A vrai dire, les véritables initiateurs en agronomie ont été les Pères Blancs. Ce sont eux qui les premiers ont introduit et expérimenté sur leurs concessions froment, orge, seigle, pomme de terre, plantes potagères, agrumes, caféiers, filaos, eucalyptus, race porcine, etc. Ils ont été pendant plus de vingt ans les seuls colons européens. Leurs propriétés sont encore de vraies fermes. Que leurs exploitations agricoles ne puissent en aucune façon concurrencer et menacer la colonisation lucrative et laïque, on s’en convaincra aisément si l’on a égard qu’en 1936 les stations, tant protestantes que catholiques, étaient quarante trois à se partager deux mille hectares de terre, ce qui donne une moyenne de 46 hectares pour chacune et que par ailleurs, si, pendant la période allemande, elles pouvaient prétendre à des lots de 150 à 200 hectares, elle ne sont plus admises aujourd’hui à acquérir , pour leurs nouvelles fondations que des pièces de vingt-cinq hectares, réduites ordinairement à sept ou huit, cependant que les chapelles-écoles doivent se contenter d’un demi-hectare, encore à titre précaire. Ces propriétés, qui ne peuvent suffire aux besoins alimentaires de leurs occupants, influent néanmoins de la plus heureuse façon sur le développement du cultivateur et de l’éleveur indigène.

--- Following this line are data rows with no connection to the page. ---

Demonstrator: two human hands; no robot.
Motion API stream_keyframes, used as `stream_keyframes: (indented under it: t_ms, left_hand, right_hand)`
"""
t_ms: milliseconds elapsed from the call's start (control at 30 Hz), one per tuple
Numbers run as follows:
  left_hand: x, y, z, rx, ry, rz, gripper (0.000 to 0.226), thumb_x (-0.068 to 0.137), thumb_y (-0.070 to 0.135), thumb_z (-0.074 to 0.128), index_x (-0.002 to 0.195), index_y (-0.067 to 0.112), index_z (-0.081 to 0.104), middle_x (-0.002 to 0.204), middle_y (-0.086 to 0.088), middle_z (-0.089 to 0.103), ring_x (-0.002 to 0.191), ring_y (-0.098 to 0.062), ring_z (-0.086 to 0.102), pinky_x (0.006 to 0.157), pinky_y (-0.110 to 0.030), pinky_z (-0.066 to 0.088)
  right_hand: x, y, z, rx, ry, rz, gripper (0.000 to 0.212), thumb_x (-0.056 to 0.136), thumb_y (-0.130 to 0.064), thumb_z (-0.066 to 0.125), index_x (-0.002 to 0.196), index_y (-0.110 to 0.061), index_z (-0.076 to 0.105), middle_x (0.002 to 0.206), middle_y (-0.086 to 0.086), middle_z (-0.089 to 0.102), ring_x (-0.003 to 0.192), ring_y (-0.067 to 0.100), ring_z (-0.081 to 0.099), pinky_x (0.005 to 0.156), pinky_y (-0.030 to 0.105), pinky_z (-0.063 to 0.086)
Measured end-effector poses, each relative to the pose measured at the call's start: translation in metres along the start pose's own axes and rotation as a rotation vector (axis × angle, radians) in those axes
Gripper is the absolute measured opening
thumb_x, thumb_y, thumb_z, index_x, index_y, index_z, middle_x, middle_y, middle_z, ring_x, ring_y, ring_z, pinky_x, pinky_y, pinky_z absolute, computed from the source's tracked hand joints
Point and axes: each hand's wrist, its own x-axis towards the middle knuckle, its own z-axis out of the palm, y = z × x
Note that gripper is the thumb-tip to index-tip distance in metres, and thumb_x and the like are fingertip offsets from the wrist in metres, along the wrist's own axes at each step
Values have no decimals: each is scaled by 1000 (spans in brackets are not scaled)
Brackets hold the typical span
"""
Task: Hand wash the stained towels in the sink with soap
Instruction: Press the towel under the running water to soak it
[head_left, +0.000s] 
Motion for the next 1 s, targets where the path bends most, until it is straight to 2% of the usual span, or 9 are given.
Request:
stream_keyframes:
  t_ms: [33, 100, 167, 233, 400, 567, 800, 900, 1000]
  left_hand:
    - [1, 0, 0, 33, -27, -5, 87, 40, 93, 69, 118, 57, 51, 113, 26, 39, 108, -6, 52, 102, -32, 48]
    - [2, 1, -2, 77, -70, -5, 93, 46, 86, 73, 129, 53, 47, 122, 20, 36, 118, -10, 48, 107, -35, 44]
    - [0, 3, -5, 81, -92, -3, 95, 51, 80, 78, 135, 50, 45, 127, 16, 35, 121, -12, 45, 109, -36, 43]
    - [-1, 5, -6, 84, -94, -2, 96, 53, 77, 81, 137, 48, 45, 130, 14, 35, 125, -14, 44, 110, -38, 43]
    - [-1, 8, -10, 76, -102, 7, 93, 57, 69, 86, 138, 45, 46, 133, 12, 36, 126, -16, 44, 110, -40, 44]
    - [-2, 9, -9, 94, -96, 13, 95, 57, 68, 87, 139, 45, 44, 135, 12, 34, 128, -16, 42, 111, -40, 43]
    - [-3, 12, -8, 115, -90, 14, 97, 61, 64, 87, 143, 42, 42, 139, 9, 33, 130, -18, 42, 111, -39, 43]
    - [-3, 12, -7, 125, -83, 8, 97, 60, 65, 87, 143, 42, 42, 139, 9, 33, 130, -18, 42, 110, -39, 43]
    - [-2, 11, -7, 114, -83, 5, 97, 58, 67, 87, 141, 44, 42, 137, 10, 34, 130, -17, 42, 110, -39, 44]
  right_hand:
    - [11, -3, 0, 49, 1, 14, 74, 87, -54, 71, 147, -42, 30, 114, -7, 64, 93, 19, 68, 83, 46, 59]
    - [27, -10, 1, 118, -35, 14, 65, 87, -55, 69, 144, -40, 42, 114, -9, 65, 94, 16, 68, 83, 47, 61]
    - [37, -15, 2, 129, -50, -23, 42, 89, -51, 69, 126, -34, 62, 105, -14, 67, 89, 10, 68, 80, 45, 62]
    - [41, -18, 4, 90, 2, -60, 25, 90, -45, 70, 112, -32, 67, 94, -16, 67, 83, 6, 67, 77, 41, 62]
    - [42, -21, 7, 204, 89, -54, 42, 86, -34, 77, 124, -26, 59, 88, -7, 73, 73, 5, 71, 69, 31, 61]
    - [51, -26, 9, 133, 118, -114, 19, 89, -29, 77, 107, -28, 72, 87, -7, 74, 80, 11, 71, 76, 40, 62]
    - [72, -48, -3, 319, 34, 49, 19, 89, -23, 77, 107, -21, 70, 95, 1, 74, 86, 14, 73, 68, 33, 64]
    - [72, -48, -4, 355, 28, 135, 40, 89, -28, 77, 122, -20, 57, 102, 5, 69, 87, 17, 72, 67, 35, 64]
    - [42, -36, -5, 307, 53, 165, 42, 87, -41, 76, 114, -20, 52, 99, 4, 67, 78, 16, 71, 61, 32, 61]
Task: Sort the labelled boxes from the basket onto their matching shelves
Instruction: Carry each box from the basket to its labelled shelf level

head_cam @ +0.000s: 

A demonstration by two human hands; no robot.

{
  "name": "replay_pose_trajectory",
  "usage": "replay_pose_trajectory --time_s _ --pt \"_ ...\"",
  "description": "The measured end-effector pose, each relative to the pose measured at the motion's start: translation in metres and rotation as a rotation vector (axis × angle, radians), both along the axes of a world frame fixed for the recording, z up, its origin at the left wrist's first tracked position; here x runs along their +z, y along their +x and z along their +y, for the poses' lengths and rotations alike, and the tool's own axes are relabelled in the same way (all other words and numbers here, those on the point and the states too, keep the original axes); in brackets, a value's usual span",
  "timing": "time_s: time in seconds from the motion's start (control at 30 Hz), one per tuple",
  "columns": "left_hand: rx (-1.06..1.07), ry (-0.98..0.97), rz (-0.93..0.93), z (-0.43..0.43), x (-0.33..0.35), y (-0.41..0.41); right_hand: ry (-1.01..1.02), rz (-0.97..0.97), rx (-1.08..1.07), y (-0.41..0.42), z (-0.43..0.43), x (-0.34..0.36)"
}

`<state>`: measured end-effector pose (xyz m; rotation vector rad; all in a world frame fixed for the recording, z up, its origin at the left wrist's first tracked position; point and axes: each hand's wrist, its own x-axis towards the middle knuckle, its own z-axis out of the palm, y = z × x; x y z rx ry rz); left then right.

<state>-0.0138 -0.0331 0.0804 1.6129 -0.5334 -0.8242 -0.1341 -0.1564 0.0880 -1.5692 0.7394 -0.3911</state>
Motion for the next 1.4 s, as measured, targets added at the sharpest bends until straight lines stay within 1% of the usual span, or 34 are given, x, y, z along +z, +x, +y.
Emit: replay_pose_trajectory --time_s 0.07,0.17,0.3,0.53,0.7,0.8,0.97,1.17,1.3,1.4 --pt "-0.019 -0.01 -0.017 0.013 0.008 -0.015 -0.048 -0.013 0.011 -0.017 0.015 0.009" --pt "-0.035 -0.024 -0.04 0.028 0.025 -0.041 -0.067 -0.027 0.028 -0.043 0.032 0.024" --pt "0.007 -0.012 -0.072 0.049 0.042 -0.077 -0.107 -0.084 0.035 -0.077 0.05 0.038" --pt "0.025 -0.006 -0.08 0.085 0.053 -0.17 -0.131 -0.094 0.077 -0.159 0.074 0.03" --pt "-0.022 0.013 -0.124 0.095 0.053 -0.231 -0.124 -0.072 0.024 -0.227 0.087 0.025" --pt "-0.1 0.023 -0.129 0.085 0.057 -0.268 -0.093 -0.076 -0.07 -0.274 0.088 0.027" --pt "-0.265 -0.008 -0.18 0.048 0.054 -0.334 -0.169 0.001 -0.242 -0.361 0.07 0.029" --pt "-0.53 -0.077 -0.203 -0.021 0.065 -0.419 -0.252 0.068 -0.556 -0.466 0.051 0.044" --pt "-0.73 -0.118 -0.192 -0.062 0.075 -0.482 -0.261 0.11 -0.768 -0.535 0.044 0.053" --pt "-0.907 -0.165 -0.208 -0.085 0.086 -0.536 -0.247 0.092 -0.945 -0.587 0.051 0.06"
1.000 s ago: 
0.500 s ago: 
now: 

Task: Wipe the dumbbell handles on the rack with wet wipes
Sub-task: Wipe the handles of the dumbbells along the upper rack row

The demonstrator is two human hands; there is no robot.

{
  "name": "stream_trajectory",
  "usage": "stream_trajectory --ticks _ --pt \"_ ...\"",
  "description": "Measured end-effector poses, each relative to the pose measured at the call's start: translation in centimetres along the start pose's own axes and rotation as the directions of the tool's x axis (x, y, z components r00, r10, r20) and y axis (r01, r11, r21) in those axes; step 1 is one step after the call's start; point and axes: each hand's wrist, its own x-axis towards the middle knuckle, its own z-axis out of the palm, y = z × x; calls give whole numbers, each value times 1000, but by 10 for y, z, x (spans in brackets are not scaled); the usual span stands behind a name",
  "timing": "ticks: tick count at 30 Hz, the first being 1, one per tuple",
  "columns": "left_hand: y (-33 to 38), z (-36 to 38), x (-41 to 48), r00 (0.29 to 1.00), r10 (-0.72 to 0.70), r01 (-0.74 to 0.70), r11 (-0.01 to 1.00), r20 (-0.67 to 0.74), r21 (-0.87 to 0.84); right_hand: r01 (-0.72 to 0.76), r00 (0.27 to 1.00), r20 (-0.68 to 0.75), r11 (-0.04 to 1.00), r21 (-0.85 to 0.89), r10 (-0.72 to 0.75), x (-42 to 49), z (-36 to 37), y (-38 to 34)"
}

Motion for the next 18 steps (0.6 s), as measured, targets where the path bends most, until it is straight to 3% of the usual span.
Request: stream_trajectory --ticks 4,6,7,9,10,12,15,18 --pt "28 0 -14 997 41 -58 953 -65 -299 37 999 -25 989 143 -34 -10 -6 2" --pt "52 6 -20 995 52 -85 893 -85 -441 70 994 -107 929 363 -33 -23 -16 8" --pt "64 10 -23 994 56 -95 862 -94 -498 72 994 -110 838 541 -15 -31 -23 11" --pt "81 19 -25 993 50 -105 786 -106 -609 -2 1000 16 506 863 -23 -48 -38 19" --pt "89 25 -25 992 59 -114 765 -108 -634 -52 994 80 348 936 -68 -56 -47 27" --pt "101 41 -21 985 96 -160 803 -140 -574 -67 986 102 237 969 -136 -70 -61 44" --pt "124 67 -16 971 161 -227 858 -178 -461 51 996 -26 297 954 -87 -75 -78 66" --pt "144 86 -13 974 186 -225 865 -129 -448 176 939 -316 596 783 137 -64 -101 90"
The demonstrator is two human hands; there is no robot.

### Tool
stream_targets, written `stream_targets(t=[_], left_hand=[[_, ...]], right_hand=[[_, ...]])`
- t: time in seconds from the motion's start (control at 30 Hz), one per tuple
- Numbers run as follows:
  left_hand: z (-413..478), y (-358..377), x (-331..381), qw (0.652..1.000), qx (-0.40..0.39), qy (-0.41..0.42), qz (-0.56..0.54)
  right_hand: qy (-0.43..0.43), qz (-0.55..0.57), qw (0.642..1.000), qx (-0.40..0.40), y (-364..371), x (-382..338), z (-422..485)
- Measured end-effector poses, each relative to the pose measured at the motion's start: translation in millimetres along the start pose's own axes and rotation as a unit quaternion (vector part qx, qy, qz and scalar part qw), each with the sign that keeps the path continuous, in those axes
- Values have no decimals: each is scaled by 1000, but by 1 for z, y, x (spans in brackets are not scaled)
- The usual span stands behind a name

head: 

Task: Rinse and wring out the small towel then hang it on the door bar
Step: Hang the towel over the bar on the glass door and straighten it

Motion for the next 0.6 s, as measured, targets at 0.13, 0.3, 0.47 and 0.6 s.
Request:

C’est pareillement aux missions, auprès des Frères et des Sœurs catholiques surtout, que se trouvent des écoles d’apprentis pour les arts et métiers communs. Les statistiques de 1935 relèvent que 268 maçons, 182 menuisiers, 62 charpentiers, 122 tuiliers, 611 briquetiers, 47 tailleurs de pierre, 94 scieurs de long, 8 forgerons, 23 typographes, 20 relieurs, et, parmi les jeunes filles, 75 couturières usant de la machine à coudre, 47 confectionneuses de tapis en cordes et en fibres, ont été formés par la Mission Catholique. L’énumération est d’ailleurs loin d’être complète. Ici tout était à inaugurer et à enseigner, l’indigène ne sachant pas plus gâcher le mortier que filer et tisser.